* Task to carry out *
In the lines below, the string "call" may appear; say how many lines hold it and give nothing more.

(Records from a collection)
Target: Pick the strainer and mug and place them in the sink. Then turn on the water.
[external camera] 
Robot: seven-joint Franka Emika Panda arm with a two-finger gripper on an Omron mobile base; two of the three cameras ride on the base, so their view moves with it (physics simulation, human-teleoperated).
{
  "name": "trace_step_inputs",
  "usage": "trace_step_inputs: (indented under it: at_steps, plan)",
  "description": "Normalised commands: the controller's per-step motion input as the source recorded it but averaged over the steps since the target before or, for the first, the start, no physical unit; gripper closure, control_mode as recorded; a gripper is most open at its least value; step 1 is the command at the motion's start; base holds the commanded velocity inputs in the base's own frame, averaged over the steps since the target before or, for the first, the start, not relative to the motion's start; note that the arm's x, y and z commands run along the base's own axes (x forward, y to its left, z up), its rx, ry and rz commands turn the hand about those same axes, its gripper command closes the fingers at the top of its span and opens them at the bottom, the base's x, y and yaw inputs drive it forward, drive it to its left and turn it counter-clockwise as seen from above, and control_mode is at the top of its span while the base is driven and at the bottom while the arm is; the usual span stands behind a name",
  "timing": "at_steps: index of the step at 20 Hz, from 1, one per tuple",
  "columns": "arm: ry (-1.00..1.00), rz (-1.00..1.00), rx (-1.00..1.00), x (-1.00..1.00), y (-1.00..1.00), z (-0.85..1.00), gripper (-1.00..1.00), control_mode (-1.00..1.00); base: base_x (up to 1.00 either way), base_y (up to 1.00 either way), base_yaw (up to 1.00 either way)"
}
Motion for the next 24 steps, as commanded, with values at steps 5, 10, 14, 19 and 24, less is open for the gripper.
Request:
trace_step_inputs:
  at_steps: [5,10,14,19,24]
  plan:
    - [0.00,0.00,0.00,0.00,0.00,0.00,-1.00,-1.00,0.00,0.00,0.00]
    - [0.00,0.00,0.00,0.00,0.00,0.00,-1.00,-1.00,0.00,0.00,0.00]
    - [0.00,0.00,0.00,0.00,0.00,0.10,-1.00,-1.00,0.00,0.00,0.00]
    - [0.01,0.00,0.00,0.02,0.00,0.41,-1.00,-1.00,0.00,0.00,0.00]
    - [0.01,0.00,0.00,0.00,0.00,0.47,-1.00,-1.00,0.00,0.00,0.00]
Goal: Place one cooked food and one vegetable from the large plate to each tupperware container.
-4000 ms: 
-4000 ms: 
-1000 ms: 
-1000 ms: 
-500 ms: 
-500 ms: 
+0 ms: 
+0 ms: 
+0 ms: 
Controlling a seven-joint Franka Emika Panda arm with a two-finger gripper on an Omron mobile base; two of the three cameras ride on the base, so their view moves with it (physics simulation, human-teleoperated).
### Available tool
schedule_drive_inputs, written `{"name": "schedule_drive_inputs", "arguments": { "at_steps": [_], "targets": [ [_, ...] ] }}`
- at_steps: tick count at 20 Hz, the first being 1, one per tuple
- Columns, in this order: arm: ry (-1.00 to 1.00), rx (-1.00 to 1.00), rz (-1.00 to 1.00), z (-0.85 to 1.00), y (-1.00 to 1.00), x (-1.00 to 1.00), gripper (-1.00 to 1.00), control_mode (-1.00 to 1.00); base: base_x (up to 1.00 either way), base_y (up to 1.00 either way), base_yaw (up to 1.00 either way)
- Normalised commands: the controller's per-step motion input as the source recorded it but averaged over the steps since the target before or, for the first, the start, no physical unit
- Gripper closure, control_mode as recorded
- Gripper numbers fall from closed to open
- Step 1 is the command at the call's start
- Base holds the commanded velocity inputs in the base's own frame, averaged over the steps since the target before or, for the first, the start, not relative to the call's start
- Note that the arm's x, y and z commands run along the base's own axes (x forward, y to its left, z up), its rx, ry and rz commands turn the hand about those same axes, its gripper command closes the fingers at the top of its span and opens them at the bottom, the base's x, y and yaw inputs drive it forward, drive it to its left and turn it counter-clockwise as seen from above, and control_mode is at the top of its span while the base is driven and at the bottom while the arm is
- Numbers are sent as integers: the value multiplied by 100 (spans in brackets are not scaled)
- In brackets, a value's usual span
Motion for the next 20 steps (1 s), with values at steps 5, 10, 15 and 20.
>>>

* Answer box *
2